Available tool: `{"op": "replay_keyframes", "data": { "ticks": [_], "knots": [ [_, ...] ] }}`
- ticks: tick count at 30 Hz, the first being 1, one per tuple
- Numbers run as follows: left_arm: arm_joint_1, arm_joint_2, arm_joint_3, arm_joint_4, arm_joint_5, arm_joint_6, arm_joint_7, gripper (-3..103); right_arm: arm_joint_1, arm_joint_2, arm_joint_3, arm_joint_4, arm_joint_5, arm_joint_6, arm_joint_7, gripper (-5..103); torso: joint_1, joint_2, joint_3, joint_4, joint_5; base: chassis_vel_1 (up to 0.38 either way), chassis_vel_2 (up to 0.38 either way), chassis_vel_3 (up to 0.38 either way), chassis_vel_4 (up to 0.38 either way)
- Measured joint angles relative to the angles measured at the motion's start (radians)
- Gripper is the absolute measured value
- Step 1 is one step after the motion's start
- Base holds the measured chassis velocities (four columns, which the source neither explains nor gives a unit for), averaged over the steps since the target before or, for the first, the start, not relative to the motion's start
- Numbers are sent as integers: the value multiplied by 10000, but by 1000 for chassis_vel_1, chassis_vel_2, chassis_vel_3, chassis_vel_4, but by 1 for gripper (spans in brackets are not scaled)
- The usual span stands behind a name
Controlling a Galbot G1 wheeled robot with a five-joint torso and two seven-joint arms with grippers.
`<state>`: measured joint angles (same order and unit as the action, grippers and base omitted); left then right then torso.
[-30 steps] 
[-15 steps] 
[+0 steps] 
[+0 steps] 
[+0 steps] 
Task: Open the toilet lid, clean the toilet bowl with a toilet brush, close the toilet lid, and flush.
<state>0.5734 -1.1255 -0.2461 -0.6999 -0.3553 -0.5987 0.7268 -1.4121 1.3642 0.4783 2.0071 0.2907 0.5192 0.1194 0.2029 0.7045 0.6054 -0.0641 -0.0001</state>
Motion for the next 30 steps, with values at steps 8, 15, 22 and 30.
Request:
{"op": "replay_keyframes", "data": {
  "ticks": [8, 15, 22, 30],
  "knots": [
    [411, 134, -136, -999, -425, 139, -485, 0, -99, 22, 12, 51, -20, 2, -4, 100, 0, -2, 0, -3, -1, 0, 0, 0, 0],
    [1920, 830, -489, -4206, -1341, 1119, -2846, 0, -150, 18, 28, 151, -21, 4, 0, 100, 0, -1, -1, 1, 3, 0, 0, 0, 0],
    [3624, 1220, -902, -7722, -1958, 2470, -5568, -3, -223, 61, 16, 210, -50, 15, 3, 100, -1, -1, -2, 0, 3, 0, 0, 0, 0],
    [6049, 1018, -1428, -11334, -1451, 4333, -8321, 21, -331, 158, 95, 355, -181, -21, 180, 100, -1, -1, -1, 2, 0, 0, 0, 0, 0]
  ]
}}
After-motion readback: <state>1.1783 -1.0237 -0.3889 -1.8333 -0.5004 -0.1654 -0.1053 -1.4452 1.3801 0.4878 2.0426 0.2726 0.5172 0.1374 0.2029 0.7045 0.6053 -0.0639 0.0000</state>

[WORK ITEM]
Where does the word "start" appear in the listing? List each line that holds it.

[TASK OUTPUT]
- Measured joint angles relative to the angles measured at the motion's start (radians)
- Step 1 is one step after the motion's start
- Base holds the measured chassis velocities (four columns, which the source neither explains nor gives a unit for), averaged over the steps since the target before or, for the first, the start, not relative to the motion's start

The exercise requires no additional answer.